All analyses are in R version 4.0.2 using RStudio Version 1.3.1093.

Data exploration

Show code
# --- DATA SELECTION ---- 

raw_palmetto <- read_csv("palmetto.csv")

palmetto <- raw_palmetto %>% 
  select(species, height:green_lvs) %>% 
  mutate(species = case_when( species==1 ~ "serenoa repens",   # update species names
                              species==2 ~ "sabal etonia"))

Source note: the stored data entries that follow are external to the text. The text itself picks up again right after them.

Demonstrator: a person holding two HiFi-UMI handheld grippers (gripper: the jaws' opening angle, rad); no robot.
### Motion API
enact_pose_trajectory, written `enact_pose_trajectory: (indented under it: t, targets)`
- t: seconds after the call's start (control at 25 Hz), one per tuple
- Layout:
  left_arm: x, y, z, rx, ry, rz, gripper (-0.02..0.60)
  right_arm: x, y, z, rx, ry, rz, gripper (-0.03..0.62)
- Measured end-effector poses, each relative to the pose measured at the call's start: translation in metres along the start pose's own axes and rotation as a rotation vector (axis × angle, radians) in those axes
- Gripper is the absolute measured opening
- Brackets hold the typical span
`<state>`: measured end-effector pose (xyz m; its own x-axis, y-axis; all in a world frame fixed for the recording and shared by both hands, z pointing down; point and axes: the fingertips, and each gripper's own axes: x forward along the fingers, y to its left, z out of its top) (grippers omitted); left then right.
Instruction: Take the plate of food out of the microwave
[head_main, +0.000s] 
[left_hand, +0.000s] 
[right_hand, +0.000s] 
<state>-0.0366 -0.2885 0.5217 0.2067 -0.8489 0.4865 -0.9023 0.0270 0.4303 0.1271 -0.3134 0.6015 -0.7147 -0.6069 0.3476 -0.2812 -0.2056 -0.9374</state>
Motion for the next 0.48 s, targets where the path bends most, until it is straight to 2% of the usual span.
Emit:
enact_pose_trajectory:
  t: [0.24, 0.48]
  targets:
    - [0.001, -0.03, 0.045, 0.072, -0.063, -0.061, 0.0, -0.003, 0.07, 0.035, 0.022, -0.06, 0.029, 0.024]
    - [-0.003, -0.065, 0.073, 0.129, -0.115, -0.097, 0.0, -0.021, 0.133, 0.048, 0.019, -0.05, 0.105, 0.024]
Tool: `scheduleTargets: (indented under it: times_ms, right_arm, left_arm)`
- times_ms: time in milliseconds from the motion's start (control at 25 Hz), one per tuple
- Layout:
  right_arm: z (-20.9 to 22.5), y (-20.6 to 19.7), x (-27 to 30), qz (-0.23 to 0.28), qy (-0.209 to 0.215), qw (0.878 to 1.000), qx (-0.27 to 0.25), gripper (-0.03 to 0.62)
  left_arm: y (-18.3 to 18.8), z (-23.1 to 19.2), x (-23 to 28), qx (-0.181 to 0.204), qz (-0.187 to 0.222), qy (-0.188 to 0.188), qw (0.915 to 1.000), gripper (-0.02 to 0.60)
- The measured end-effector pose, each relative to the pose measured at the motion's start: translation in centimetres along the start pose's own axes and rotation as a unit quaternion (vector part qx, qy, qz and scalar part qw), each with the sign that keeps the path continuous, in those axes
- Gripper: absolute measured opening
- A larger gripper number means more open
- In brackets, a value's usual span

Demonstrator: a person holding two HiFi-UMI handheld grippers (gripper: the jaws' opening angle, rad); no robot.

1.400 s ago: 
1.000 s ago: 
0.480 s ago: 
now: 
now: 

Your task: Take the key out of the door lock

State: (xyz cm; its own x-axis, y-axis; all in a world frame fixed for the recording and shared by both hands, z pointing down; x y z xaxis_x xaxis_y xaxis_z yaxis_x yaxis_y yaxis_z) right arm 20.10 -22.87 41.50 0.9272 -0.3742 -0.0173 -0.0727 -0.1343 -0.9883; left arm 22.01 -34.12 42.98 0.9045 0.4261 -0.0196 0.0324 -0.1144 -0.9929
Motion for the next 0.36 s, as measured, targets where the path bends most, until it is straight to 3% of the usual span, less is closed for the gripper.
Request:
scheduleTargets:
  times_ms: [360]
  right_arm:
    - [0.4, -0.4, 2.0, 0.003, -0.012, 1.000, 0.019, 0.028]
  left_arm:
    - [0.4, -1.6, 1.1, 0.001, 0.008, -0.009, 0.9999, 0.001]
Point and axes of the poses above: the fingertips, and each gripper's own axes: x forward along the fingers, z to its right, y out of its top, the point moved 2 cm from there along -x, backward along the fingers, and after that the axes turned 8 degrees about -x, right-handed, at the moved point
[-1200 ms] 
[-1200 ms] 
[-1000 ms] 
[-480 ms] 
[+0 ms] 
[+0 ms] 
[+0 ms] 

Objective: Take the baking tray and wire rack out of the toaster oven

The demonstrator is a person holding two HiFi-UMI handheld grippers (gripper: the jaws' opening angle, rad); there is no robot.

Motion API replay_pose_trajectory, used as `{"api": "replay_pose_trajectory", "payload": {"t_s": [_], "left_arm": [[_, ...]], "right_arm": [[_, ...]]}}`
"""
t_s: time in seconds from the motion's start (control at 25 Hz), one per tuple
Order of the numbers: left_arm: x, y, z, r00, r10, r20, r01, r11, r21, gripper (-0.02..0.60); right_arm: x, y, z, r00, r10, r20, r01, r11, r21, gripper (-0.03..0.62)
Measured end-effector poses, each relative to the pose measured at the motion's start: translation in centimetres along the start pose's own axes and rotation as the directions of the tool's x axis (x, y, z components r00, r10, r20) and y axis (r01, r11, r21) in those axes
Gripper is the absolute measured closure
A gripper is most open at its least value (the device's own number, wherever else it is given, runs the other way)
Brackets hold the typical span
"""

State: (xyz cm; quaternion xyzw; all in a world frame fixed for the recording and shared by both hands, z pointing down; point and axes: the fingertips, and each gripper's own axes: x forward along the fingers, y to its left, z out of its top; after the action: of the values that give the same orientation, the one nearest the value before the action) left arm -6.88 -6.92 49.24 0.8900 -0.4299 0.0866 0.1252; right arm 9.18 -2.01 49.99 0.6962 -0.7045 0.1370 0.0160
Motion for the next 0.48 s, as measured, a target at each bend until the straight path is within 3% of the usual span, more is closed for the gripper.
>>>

palmetto$species<- as.factor(palmetto$species) # convert to factor
#levels(palmetto$species)    # check factor levels
Show code
# --- GRAPH 1: CANOPY DIMENSIONS ---

ggplot(data=palmetto, aes(x=length, y=width))+
  geom_point( cex=0.3, alpha=0.2)+    # point size and transparency
  facet_wrap(~species)+     # divide by species
  labs( x= "length (cm)",   # add labels and title
        y= "width (cm)",
       title = expression(paste(
       "Canopy dimensions in ",
       italic("sabal etonia"),
       " and ",
       italic("serenoa repens"),
       " individuals"))
        )+
  #geom_smooth(method = "lm", se = FALSE, color = "forestgreen")+
  theme_light()

Figure 1. Relationship between widest length of the canopy (cm) and widest width of the canopy perpendicular to the canopy length (cm) of the palmetto plant species sabal etonia and serenoa repens. Each point indicates measurements of an individual plant. Data: Abrahamson (2019)

From figure 1 we can see that canopy width and length for both plant species are positively correlated. Plants from sabal etonia species are slightly longer than those from serenoa repens.

Show code
# --- GRAPH 2: NUMBER OF LEAVES HISTOGRAM  ---

ggplot(data=palmetto, aes(x=green_lvs))+
  geom_histogram(binwidth = 1)+  # update number of bins
  facet_wrap(~species)+                     # divide by species
  labs( x = "number of green leaves (n)",   # add labels and title
        y = "count",
        title = expression(paste(
       "Number of green leaves in ",
       italic("sabal etonia"),
       " and ",
       italic("serenoa repens"),
       " individuals"))
       )+
  theme_light()

Figure 2. Histograms of number of green leaves (n) in the palmetto plant species sabal etonia and serenoa repens. Data: Abrahamson (2019)

In figure 2 we can clearly see that most sabal etonia plants have 5 or less green levaes. These are fewer green leaves than what serenoa repens plants have, serenoa repens plants have a median of about 7 green leaves per plant.

Show code
# --- GRAPH 3: HEIGHT

ggplot(data=palmetto, aes(x=species, y=height))+
  geom_jitter(color="forestgreen", size=0.4, alpha=0.2) +
  geom_boxplot(alpha=0)+
  labs(y = "height (cm)",
        title = expression(paste(
       "Height of ",
       italic("sabal etonia"),
       " and ",
       italic("serenoa repens"),
       " individuals"))
       )+
  theme_minimal()

Show code
# ---- DESCRIPTIVE STATISTICS ----
summary_palmetto <- palmetto %>% 
  group_by(species) %>% 
  summarize(mean = mean(height, na.rm=TRUE),
            sd = sd(height, na.rm=TRUE),
            #median = median(weight, na.rm=TRUE),
            n = n()
            )

# --- TWO SAMPLE T-TEST AND COHEN'S D ----

# --- Convert data to vector form
sabal_height <- palmetto %>% 
  filter(species == "sabal etonia") %>% 
  pull(height)

serenoa_height <- palmetto %>% 
  filter(species == "serenoa repens") %>% 
  pull(height)

# --- Two-sample t-test ---
ttest_height <- t.test(sabal_height,serenoa_height) %>% 
  tidy # make test parameters available for in-line referencing

# --- Cohen's d ---
height_effsize <- cohen.d( serenoa_height,sabal_height, na.rm=TRUE)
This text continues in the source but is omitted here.